Elinor Snowsill
- Born: 27 June 1989 (age 36) Ascot, Berkshire
- Height: 1.66 m (5.4 ft)
- Weight: 62 kg (9.8 st)
- University: Loughborough University

Rugby union career
- Position: Fly-half
- Current team: Bristol Bears

Amateur team(s)
- Years: Team / Apps / (Points)
- Newport Gwent Dragons

International career
- Years: Team / Apps / (Points)
- 2009–2023: Wales / 76
- Correct as of 2 January 2018

= Elinor Snowsill =

Wales international rugby union player

Elinor Snowsill (born 27 June 1989) is a Welsh rugby union player who plays as a fly-half for Bristol Bears. She made her debut for Wales against Sweden in 2009, earning 76 caps before her international retirement in August 2023.

== Club career ==
Snowsill began her rugby career with Cardiff Harlequins, playing two matches for the club on the wing. She later played for Newport Gwent Dragons before moving to Bristol Bears.

== International career ==
Snowsill captained the Wales women's national under-20 rugby union team, before making her debut as a fly-half for the senior team in 2009 against Sweden. She eventually earned 76 caps.

In April 2019, she played for British invitational rugby union club The Barbarians against the USA – a match she said at the time was "the best rugby experience I've ever had."

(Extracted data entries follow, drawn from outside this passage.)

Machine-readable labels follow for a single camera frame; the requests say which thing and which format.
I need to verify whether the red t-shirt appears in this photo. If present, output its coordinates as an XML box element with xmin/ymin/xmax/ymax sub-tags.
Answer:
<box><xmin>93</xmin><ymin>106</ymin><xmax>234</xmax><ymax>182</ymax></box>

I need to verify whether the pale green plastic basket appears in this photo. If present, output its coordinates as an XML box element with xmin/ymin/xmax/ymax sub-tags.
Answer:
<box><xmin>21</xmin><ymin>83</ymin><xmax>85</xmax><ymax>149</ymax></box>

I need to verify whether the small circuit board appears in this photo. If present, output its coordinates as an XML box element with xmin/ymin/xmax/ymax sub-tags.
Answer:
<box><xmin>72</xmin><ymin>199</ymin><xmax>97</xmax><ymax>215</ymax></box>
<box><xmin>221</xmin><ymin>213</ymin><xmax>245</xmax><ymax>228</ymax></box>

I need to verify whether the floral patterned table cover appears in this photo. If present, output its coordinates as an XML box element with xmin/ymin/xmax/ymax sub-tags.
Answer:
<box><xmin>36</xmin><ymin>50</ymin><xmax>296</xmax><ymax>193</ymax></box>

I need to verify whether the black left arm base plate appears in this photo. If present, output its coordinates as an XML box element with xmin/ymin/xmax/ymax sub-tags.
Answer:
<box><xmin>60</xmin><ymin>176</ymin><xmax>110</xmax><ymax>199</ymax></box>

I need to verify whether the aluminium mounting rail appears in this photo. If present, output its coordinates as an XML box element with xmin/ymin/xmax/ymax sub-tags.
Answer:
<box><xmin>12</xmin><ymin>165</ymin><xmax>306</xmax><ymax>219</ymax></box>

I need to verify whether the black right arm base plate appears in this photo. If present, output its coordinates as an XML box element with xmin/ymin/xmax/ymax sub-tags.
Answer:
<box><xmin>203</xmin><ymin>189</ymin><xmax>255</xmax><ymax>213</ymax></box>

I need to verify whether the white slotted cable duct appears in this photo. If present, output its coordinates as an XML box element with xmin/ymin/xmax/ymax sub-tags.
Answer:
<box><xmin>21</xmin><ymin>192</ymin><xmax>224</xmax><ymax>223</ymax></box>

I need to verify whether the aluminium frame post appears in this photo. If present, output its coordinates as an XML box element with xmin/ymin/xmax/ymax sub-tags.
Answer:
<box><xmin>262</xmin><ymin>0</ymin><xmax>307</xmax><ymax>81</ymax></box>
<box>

Snowsill became known on social media, alongside fellow Bristol Bears player Amber Reed, for a viral video showing a training ground routine involving a complicated trick shot. She was selected in Wales squad for the 2021 Rugby World Cup in New Zealand.

== Personal life ==
Born in Ascot, England to a Welsh mother and English father, Snowsill and her family relocated to Cardiff when she was seven.

As a youngster she excelled at football and represented Wales at age-grade level, only picking up a rugby ball aged 15 when a teacher at her school organised a girls' touch team. At the relatively late age of 19, Snowsill made the decision to focus exclusively on rugby.

She graduated from Loughborough University in 2010 with a 2:1 degree in psychology, and in 2014 graduated from Cardiff University with a distinction in PCGE psychology. Also in 2014, Snowsill launched her own healthy food company, Onest Food, alongside her rugby career.

Snowsill has always been involved in social and charitable work, previously working as a learning support officer, and since 2017 acting as mentor and coach at The School of Hard Knocks, an organisation that uses sport in secondary schools to tackle unemployment, crime and poor health.

She is also an active LGBTQ+ advocate, and has been outspoken on issues of diversity in rugby.